In coastal California, climate variability and change regulate the composition of marine phytoplankton communities. Climate variation affects whole-ecosystem structure and productivity, as well as the risk of dangerous and costly harmful algal blooms. Despite the need for knowledge about likely effects of changing climate on coastal ecosystem productivity and health, understanding is limited by the relatively short duration of recent ecological monitoring efforts.
To answer questions that pre-date manually taken records, the research team is turning to paleoclimate records. Reconstructions of past ecological change provide critical insight into climate-driven ecosystem dynamics before the mid-20th century. Currently few suitable proxies exist for reconstructions of phytoplankton community composition in coastal environments.

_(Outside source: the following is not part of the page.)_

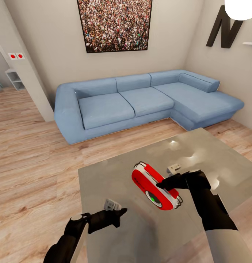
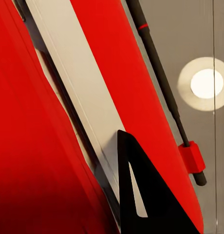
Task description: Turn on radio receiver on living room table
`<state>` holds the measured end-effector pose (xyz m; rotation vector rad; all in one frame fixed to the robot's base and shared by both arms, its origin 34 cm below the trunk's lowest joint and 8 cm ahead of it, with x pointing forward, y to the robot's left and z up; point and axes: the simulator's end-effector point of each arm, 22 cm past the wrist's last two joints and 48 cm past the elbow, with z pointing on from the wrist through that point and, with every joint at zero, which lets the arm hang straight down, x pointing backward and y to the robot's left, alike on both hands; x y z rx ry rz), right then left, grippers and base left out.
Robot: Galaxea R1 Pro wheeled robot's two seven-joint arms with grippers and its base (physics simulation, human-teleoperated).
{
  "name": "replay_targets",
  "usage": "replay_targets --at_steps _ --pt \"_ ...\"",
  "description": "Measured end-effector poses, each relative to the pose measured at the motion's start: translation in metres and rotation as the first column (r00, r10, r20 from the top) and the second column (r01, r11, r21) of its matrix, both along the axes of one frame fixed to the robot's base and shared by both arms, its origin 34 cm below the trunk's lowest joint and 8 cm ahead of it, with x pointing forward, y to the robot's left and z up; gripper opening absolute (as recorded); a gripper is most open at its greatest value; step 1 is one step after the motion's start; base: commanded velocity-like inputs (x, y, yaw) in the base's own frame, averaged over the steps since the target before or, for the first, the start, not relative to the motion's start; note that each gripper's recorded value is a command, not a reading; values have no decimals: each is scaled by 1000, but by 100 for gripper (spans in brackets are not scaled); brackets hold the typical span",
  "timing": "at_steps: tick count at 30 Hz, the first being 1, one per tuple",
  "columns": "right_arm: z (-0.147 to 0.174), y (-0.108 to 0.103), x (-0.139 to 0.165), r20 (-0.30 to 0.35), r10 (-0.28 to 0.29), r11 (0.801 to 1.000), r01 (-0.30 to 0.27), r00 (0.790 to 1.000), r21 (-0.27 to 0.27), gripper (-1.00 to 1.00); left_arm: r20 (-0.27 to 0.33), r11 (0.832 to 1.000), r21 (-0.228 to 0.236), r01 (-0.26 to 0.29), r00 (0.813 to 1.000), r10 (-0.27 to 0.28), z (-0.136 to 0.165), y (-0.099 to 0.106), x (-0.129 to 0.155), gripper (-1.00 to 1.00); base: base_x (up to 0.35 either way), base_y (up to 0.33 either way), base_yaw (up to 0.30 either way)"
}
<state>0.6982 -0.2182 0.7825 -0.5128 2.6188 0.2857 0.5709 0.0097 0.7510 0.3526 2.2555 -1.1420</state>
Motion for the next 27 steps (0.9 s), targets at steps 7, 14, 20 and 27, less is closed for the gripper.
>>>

This work will address two primary research questions about past change in phytoplankton communities:
- What were the effects of a past warming and drought event on algal community composition and bloom incidence in Monterey Bay, and what are the implications for future change?
- How do decadal modes of climate variability like the Pacific Decadal Oscillation influence phytoplankton community composition on the central California margin?
The primary objectives of the project are to adapt and validate an innovative new isotope ecology method (i.e., carbon isotopes of essential amino acids “fingerprinting”) for quantifying phytoplankton community changes in coastal marine environments. After method development and validation, the team will apply the isotope fingerprinting method to deep sea coral skeleton and sedimentary paleoarchives to gain new insight into the influence of past climate change on phytoplankton community composition and algal bloom occurrence in central California.